Eine Bemerkung zu parasozialer Interaktion

von Kusanowsky

Parasoziale Interaktion ist etwas, das jeder kennt und ist mit Radio und Fernsehen entstanden. Die bekannteste Situation parasozialer Interaktion entsteht durch die „versteckte Kamera“. Die Opfer dieser Streiche werden in Kommunikation verwickelt ohne, dass sie eine Chance hätten dies herauszufinden. Es gibt nun keinen erkennbaren Standpunkt, von dem aus mit Treffsicherheit geklärt werden kann, ob in einer jeweiligen Verwicklungssituation Kommunikation stattfindet oder nicht. Dass man dies behaupten kann kommt daher, dass diese Fälle aufgedeckt und im Fernsehen gesendet werden. Durch Kommunkation werden diese Situationen wiederum bekannt, nur durch anschließende Kommunikation kann man wissen, dass die Opfer solcher Streiche auch hätten heraus finden können, dass Kommunikation aufgrund der unwahrscheinlichen Vorfälle stattfindet. Aber solche Diskussionen drehen sich unendlich im Kreis, weil von keiner Stelle aus gewusst werden kann, was passiert wäre, wenn etwas anderes passiert wäre.
Es kommt hinzu, dass man aus dem Fernsehen nur solche Fälle kennt, in denen die Opfer zugestimmt haben, dass dies gesendet wird. Was nicht immer geschehen muss. Denn diese Verwicklungen zeigen ja peinliche Situationen, die es auch zulässig machen, die Ergebnisse mit Geringschätzung zu bedenken. Denn schließlich entdeckt man als Opfer, dass man verarscht wurde. Da nun der Regisseur einer solchen Sendereihe damit rechnen muss, dass manche Opfer nicht über sich selbst lachen können, werden diese Fälle nicht gesendet, werden also nicht bekannt, weshalb man glauben kann, dass diese Streiche allesamt harmlos für die Beteiligten sind. Aber das ist gleichsam ein Selektionsirrtum. Alles, was aussortiert wird, kann nicht hinsichtlich seiner Harmlosigkeit beurteilt werden.

Die Verwicklung in Kommunikation durch Internetkommunikation erzeugt nun, dass alle mehr oder weniger oft in solche Zusammenhänge der parasozialen Interaktion verwickelt werden.

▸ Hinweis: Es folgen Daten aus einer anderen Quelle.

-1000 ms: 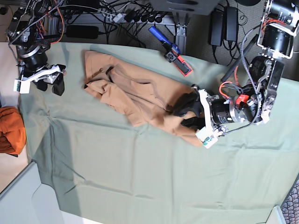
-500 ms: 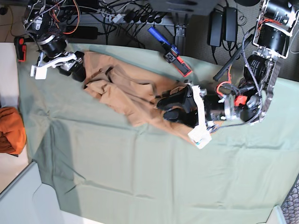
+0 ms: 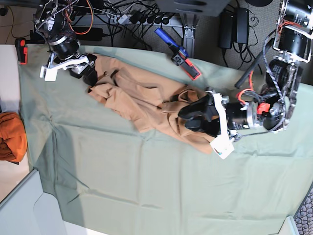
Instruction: Fold the T-shirt properly
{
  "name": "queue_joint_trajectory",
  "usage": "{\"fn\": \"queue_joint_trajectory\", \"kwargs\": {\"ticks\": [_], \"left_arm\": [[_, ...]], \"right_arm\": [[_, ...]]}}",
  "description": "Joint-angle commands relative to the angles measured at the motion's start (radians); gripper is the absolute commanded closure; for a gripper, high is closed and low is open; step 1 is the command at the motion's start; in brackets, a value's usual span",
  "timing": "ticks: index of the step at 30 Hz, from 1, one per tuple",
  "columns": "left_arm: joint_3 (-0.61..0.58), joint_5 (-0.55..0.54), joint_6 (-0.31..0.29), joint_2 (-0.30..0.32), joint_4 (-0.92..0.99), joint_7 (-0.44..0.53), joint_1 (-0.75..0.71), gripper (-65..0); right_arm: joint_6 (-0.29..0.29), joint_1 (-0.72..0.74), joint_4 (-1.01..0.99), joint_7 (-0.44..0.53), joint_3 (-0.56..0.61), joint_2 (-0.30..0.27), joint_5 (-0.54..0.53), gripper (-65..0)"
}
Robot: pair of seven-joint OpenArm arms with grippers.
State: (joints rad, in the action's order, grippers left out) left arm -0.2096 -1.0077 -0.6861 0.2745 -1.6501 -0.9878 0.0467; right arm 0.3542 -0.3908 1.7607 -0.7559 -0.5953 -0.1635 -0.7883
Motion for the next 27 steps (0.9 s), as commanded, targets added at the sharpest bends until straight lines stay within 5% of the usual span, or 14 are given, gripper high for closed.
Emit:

Wobei der Schwierigkeitsgrad höher ist, weil es keinen Regisseur gibt und auch keine Opfer, weshalb es auch schwer wird, den Unterschied zwischen Absichten und Irrtümern zu erkennen. Und es kommt hinzu, dass die Aufdeckung parasozialer Verwicklungszusammenhänge selbst wiederum auf dem Wege der parasozialen Interaktion geschieht. Der Selektionsirrtum erzeugt weitere Selektionsirrtümer. Schwieriger geht es nicht. Ergebnis: die Wahrscheinlichkeit, dass Geringschätzung bei Aufdeckung des Irrtumszusammenhangs mitgeteilt wird ist mindestens so groß wie die Wahrscheinlichkeit der Wertschätzung. Geringschätzung ist sogar wahrscheinlicher, je berechtigter, je willürlicher und folgenloser man Absichten bei anderen unterstellen kann. Man  äußert dann Geringschätzung, weil Sanktion ohnehin nicht zu befürchten ist und bestenfalls bleibt es dabei. Nicht selten aber ist dann die Trollerei schon im Gange und setzt sich mühelos fort.

Die allergrößte Schwierigkeit besteht nun darin, aus diesem Irrsinn klug zu werden, weil es dafür gar keine Notwendigkeit gibt. Deshalb halte ich die Bekundung von Ratlosigkeit und Hilflosigkeit für einen bemerkenswerten Erkenntnisfortschritt. Dadurch wird nämlich am besten verhindert, dass der Irrsinn weiter geht. Und es eröffnet sich damit die Möglichkeit, sich auf Überraschung einzurichten und damit auf Lernbereitschaft.